### What the task asks
Some lines below hold "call". Pick them out and copy them.

### Data extract
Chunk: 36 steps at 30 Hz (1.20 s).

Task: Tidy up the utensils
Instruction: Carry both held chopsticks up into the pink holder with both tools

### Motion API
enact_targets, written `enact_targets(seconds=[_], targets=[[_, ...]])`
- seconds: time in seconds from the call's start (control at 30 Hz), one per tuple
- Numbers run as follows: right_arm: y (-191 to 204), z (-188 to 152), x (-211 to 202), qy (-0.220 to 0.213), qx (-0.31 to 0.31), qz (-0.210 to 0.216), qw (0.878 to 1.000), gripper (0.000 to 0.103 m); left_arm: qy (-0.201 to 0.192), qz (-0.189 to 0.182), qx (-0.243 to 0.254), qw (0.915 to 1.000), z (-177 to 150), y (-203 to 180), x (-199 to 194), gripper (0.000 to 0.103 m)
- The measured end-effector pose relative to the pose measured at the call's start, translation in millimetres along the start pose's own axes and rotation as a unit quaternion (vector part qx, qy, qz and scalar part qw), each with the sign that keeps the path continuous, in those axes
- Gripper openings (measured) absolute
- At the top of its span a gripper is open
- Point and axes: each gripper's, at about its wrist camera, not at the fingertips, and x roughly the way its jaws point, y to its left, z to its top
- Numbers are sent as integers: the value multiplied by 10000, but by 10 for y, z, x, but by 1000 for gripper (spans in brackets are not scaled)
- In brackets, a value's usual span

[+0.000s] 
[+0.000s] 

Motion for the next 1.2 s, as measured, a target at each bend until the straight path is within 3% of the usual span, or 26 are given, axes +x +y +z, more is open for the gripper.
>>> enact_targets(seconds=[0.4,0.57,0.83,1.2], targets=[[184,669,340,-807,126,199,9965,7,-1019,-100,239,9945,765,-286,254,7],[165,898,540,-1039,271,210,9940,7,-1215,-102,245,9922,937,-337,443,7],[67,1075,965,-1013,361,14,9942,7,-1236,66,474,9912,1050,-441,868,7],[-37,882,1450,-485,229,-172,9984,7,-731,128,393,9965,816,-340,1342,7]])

### Answer
- seconds: time in seconds from the call's start (control at 30 Hz), one per tuple
- The measured end-effector pose relative to the pose measured at the call's start, translation in millimetres along the start pose's own axes and rotation as a unit quaternion (vector part qx, qy, qz and scalar part qw), each with the sign that keeps the path continuous, in those axes

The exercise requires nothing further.